The ** input file format** is** **defined
as follows. It is a text file. The text file contains one or more time series. Each time series is represented by two lines in the input file. The first line contains the string "@NAME=" followed by the name of the time series. The second line is a list of data points, where data points are floating-point decimal numbers separated by a separator character (here the ',' symbol).

For example, the input file of the previous example, named **contextMovingAverage.txt** is defined
as follows:

@NAME=ECG2

3,2,8,9,8,9,8,7,6,7,5,4,2,7,9,8,5

Consider the first two lines. It indicates that the first time series name is "ECG2" and that it consits of the data points: 3,2,8,9,8,9,8,7,6,7,5,4,2,7,9,8, and 5. Then, three other time series are provided in the same file, which follows the same format.

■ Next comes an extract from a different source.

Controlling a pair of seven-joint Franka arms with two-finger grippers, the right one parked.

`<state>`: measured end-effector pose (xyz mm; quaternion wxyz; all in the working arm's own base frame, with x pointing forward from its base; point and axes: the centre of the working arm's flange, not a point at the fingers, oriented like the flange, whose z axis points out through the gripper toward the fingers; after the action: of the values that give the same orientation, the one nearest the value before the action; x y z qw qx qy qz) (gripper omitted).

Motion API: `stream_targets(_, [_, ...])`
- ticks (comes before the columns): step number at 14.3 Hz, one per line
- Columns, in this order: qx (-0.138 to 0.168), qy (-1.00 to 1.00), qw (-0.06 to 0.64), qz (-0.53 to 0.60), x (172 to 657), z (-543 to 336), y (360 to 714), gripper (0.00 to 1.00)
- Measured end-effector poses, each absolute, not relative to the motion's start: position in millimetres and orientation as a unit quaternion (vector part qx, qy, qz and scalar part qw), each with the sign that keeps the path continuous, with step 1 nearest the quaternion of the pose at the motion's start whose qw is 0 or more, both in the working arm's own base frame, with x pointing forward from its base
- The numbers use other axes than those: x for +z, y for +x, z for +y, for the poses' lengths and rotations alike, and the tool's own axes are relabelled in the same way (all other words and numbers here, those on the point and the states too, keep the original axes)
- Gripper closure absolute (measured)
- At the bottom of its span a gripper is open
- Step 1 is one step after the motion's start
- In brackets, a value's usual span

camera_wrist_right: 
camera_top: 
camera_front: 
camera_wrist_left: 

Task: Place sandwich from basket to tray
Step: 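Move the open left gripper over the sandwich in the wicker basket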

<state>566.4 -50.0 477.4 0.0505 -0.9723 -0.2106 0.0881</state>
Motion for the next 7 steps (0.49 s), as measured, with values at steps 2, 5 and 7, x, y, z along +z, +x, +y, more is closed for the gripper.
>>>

But note that it is possible to have more than one time series per file. For example, this is another input file called **contextSax.txt**, which contains 4 time series.

@NAME=ECG1

1,2,3,4,5,6,7,8,9,10

@NAME=ECG2

1.5,2.5,10,9,8,7,6,5

@NAME=ECG3

-1,-2,-3,-4,-5

@NAME=ECG4

-2.0,-3.0,-4.0,-5.0,-6.0

## Output file format

The **output file format** is the same as the input format. For example, there is the result for window = 3:

@NAME=ECG2_EXPSTHG

3.0,2.3,6.29,8.187,8.0561,8.71683,8.215049,7.3645147,6.40935441,6.822806323,5.5468418969,4.464052569070001,2.7392157707210005,5.721764731216299,8.01652941936489,8.004958825809467,5.90148764774284

## Notes

There exists other operations to smooth a time series that are offered in SPMF such as the moving average.

## Where can I get more information about the prior moving average?

The exponential smoothing is a basic operation for analyzing time series. It is described in many websites and books.